The chief told the villagers that we would be safe. He repeated his advisors' words. The Zulu were moving inland. They would not come over the hill. But if anybody noticed that the blackspear numbers were growing, they would not feel assured.

It was as sudden as lightning when they arrived.

It was as if every Zulu warrior from everyone's nightmares descended upon us. As if every bush and shadow and stone this day became a Zulu warsman. They seemed to just rise from the earth, every mound of dust transformed into one of them. Nobody saw them coming, they were just suddenly everywhere.

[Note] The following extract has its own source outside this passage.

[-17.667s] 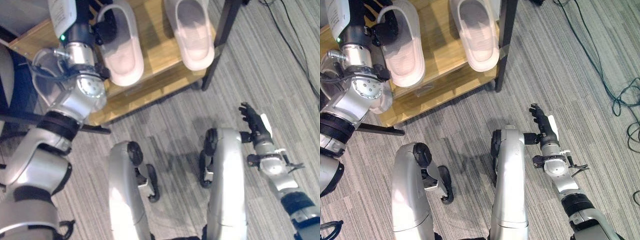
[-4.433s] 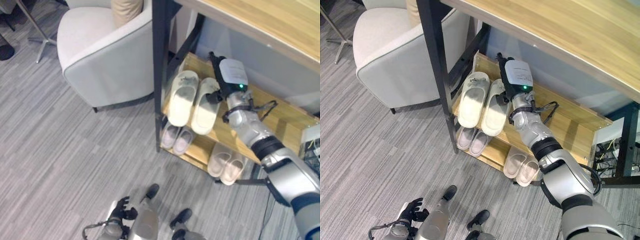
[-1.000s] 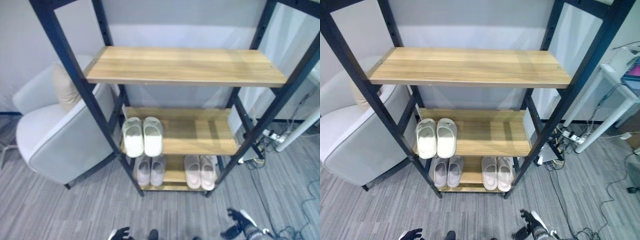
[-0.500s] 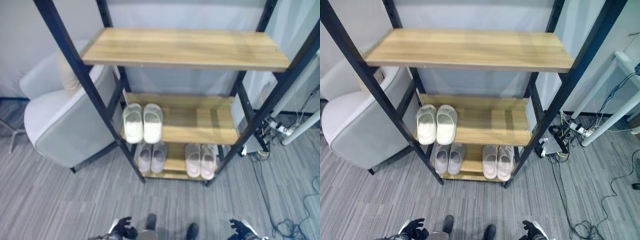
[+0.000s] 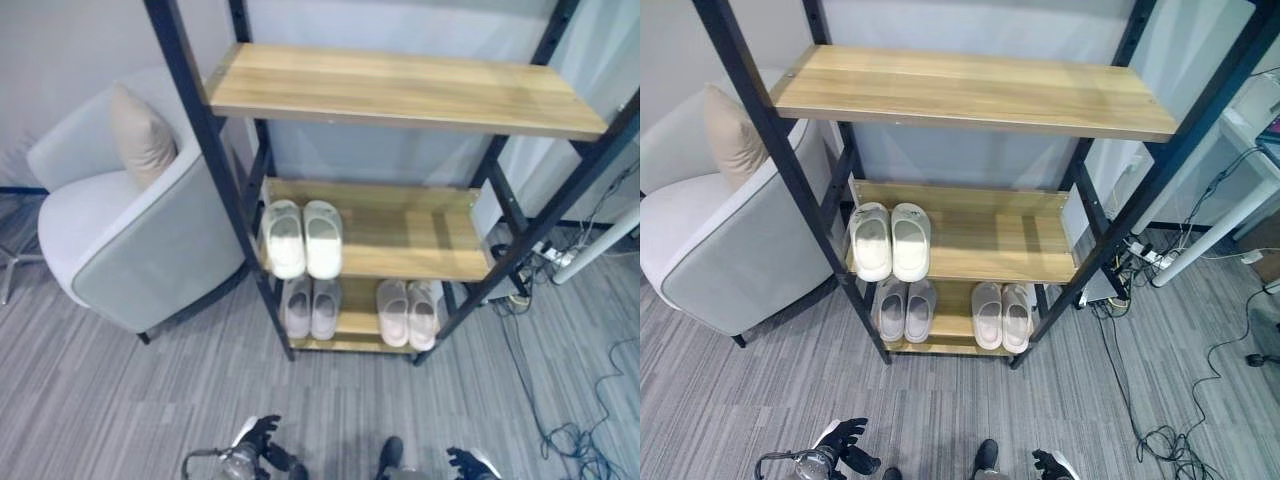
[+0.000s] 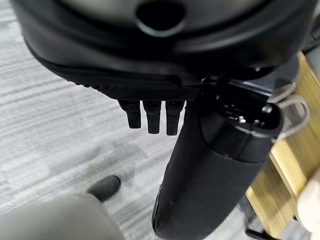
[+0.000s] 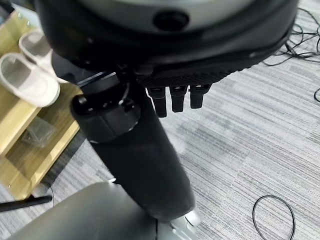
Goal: Arrange the slippers neatly on the shoe rack.
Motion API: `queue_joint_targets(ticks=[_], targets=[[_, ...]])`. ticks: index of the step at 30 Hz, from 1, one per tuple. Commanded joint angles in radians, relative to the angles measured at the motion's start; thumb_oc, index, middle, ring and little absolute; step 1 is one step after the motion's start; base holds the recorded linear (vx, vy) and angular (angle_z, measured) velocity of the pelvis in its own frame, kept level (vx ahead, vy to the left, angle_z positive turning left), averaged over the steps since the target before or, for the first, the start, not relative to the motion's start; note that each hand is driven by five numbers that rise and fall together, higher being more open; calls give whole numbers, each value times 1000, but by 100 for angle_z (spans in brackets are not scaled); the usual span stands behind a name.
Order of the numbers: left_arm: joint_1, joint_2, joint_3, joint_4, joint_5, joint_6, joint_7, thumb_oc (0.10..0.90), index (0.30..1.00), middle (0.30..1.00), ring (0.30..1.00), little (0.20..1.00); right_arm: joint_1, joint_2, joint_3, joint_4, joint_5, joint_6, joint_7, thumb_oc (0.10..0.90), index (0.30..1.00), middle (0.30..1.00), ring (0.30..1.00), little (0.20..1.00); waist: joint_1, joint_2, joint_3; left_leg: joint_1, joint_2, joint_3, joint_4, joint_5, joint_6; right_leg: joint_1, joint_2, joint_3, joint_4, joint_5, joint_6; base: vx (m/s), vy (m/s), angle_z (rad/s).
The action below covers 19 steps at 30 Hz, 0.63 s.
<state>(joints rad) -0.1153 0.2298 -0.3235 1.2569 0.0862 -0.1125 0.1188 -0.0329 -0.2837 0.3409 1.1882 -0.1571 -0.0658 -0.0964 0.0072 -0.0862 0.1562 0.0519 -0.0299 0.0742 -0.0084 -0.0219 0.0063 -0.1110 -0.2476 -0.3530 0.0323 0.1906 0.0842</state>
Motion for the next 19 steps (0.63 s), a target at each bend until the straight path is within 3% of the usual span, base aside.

We fought as hard as we could but we were no match for them. There were too many of them. They were too many, they were too fierce. We had never fought a war before. They had fought many. It seemed as if only instants between the flurry of falling shadows and the blaze of burning roofs. The wails of anguish and screams drowned out the captain's orders. We were in disarray. The most we could do was just run towards whichever Zulu we could find and try to kill him, but no one ever saw just one Zulu; they seemed to multiply before our eyes into dozens.

The ground was covered in blood and it was ours.

There was an old woman screaming behind me. It was the most pain I had ever heard. I turned and ran towards her. But I got there too late. A wall had fallen onto her chest and she had been crushed. She was dying and she screamed as if she thought she could stop it if she screamed hard enough.

I stood above her not knowing what to do. My spear fell by my side. Around me the thunder and the fury of the battle but all I could hear was her screaming as her body leaked and her organs spilled out of her broken sides.

"My son!" she wailed. And that was her last breath.

I turned back to the battle. My spear firm in my hand. That was when I saw what no one else had seen. One single Zulu warrior alone from the ranks. I broke into a chase.

When he saw me he tried to run back to the battle, but I was cutting him off. He could only flee.

I ran after him and we sped one after the other further away from the fray, through the village, the sweat running into my eyes until I caught him. I tackled him to the ground. I caught the look in his eyes as I plunged my spear deep into his chest. Again and again and again.

So blind was the fury of my stabbing that I didn't hear the warrior come up behind me. He had been chasing us, too.

He bellowed. I spun round to see him raise a machete and swing it. I shut my eyes and fell, long, far and fast into an abyss of pain.

He picked up his compatriot and marched off shouting in his language, leaving me there, cut wide open. I saw them go and they dissolved into a blur. I tried to grip something but all I could find was ground. I twisted myself to reach for any support I could use to drag myself upright. All I could see was a tree a few feet away. I could reach it if I dragged myself hand over hand.

They left me and I was alone.

A lifetime is so short. I had been on this ground before. I could see where I was. The Healer's yard. Her hut was smouldering, having fallen already to flame. I could see it. And the tree. It was Halfaman's tree.

And there he was. Lying underneath it.

So I redoubled my efforts to get to him.

He was dead. Lying on his back. His face and hair was covered in soot. Had they attacked him again? I wanted to lean over him to see if there were any fresh wounds but I could not move any more. All my energy was spent. All I could do now was die next to him.

I had crawled onto the side with his arm. So I held it. And lay on my back. And as the sounds of the battle raged on, they raged further and further away and I could only see the sky above us. Dusk was falling. The cattlebirds, in their arrowhead, crossed the sky.